▶ _Task description_
Reproduce the listing below exactly, beginning with its first line and ending with the line that holds "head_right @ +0"; pictures are not part of the copy.

START Exercise data

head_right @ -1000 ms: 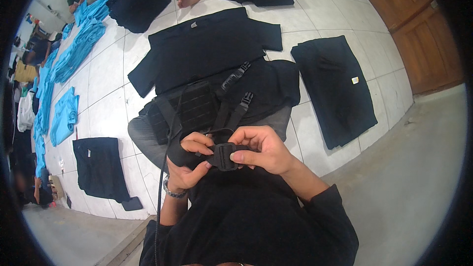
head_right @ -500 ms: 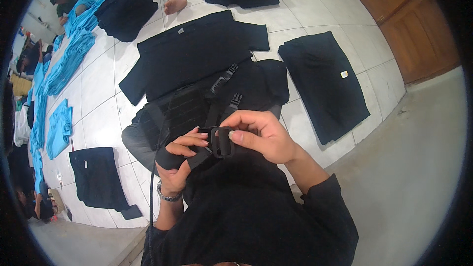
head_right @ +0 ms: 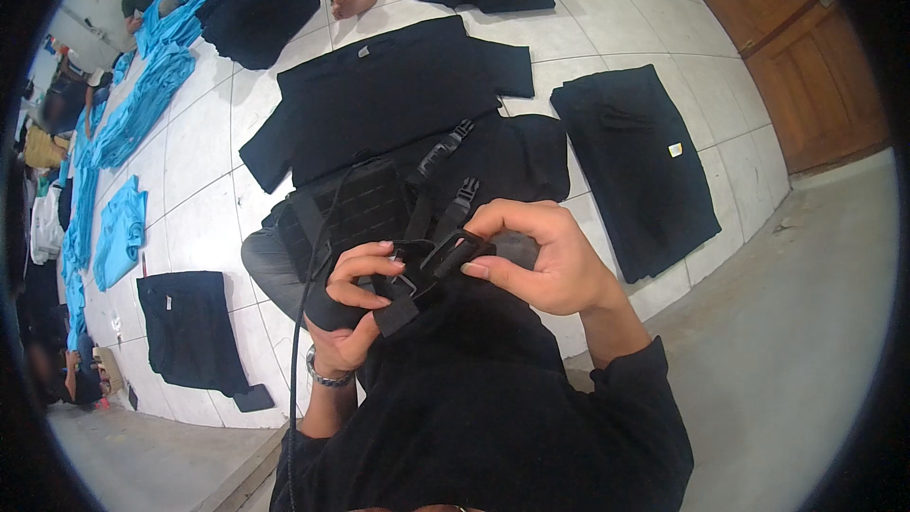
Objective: The person sits on the floor and assembles a black tactical-style bag by hand. They attach and adjust multiple straps and buckles, threading webbing through plastic hardware and securing connections. The person handles the bag and its components repeatedly to ensure proper fit and alignment.
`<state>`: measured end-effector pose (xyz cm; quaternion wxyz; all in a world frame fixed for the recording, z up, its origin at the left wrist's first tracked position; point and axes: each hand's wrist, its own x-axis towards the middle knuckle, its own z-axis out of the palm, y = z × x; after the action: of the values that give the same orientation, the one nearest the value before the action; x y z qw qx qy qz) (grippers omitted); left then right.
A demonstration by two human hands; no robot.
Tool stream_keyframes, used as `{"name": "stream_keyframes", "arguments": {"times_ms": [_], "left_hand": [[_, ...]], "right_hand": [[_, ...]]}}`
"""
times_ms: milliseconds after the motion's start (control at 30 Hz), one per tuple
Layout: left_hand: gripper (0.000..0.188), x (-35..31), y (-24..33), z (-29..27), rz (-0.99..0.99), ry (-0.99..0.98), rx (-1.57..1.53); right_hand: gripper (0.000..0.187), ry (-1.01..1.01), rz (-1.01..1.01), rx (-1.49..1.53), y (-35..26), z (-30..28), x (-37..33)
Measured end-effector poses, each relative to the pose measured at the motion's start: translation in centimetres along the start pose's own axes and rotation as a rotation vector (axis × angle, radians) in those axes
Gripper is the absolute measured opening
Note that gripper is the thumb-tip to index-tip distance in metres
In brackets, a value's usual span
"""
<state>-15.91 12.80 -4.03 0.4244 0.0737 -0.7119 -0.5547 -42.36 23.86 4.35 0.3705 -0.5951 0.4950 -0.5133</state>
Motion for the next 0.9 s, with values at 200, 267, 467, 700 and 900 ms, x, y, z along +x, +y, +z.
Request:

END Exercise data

▶ _Your response_
head_right @ -1000 ms: 
head_right @ -500 ms: 
head_right @ +0 ms: 

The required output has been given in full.